Repeat everything in the data exactly except images.
*** Block opens ***
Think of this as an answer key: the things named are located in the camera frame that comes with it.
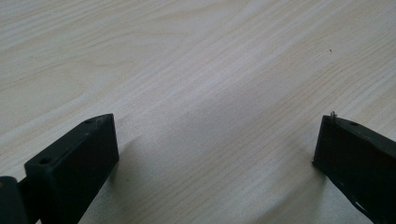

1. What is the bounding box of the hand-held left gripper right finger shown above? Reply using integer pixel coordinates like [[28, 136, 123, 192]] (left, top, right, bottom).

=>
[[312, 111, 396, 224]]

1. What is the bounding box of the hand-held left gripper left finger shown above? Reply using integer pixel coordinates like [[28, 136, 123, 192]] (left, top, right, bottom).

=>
*** Block closes ***
▶ _EXERCISE SOLUTION_:
Think of this as an answer key: the things named are located in the camera frame that comes with it.

1. What is the bounding box of the hand-held left gripper right finger shown above? Reply using integer pixel coordinates like [[28, 136, 123, 192]] (left, top, right, bottom).

=>
[[312, 111, 396, 224]]

1. What is the bounding box of the hand-held left gripper left finger shown above? Reply using integer pixel coordinates like [[28, 136, 123, 192]] (left, top, right, bottom).

=>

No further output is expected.